### RECORDED DATA
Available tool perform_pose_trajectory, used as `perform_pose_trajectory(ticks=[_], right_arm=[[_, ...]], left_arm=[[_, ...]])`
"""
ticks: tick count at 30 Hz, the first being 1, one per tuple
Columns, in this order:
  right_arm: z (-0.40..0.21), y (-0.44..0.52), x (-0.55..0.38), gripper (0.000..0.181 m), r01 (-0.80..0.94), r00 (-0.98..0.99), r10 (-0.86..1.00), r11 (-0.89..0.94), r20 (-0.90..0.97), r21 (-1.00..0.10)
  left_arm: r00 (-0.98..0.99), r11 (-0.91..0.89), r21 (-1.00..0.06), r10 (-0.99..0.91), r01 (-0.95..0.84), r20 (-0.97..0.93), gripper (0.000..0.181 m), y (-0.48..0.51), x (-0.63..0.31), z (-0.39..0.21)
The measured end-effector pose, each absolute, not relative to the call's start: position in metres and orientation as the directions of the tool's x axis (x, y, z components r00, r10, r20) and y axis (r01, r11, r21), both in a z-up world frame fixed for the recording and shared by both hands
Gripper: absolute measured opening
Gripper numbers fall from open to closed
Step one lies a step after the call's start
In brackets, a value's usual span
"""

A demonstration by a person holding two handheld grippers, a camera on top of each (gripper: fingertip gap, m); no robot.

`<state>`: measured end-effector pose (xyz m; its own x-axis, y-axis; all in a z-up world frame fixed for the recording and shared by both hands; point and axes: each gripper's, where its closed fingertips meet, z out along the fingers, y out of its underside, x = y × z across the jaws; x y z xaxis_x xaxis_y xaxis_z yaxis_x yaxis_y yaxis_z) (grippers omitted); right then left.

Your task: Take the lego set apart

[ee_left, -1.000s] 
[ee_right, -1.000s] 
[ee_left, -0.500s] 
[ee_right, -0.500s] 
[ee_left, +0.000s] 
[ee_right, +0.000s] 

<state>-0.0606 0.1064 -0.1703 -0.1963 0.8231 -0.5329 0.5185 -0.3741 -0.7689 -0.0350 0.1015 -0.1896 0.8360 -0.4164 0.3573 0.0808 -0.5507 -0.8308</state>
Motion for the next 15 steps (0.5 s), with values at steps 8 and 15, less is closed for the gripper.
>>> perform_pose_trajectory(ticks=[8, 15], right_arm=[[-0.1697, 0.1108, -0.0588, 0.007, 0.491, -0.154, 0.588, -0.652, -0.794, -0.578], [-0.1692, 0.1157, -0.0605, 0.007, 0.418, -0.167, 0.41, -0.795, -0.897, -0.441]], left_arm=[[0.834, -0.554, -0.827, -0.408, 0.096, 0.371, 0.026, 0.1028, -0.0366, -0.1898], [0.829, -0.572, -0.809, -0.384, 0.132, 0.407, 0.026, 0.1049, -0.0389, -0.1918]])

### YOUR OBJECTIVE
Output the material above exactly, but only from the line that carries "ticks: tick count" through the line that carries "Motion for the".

### COMPLETED TASK
ticks: tick count at 30 Hz, the first being 1, one per tuple
Columns, in this order:
  right_arm: z (-0.40..0.21), y (-0.44..0.52), x (-0.55..0.38), gripper (0.000..0.181 m), r01 (-0.80..0.94), r00 (-0.98..0.99), r10 (-0.86..1.00), r11 (-0.89..0.94), r20 (-0.90..0.97), r21 (-1.00..0.10)
  left_arm: r00 (-0.98..0.99), r11 (-0.91..0.89), r21 (-1.00..0.06), r10 (-0.99..0.91), r01 (-0.95..0.84), r20 (-0.97..0.93), gripper (0.000..0.181 m), y (-0.48..0.51), x (-0.63..0.31), z (-0.39..0.21)
The measured end-effector pose, each absolute, not relative to the call's start: position in metres and orientation as the directions of the tool's x axis (x, y, z components r00, r10, r20) and y axis (r01, r11, r21), both in a z-up world frame fixed for the recording and shared by both hands
Gripper: absolute measured opening
Gripper numbers fall from open to closed
Step one lies a step after the call's start
In brackets, a value's usual span
"""

A demonstration by a person holding two handheld grippers, a camera on top of each (gripper: fingertip gap, m); no robot.

`<state>`: measured end-effector pose (xyz m; its own x-axis, y-axis; all in a z-up world frame fixed for the recording and shared by both hands; point and axes: each gripper's, where its closed fingertips meet, z out along the fingers, y out of its underside, x = y × z across the jaws; x y z xaxis_x xaxis_y xaxis_z yaxis_x yaxis_y yaxis_z) (grippers omitted); right then left.

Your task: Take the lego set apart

[ee_left, -1.000s] 
[ee_right, -1.000s] 
[ee_left, -0.500s] 
[ee_right, -0.500s] 
[ee_left, +0.000s] 
[ee_right, +0.000s] 

<state>-0.0606 0.1064 -0.1703 -0.1963 0.8231 -0.5329 0.5185 -0.3741 -0.7689 -0.0350 0.1015 -0.1896 0.8360 -0.4164 0.3573 0.0808 -0.5507 -0.8308</state>
Motion for the next 15 steps (0.5 s), with values at steps 8 and 15, less is closed for the gripper.

This is the complete output.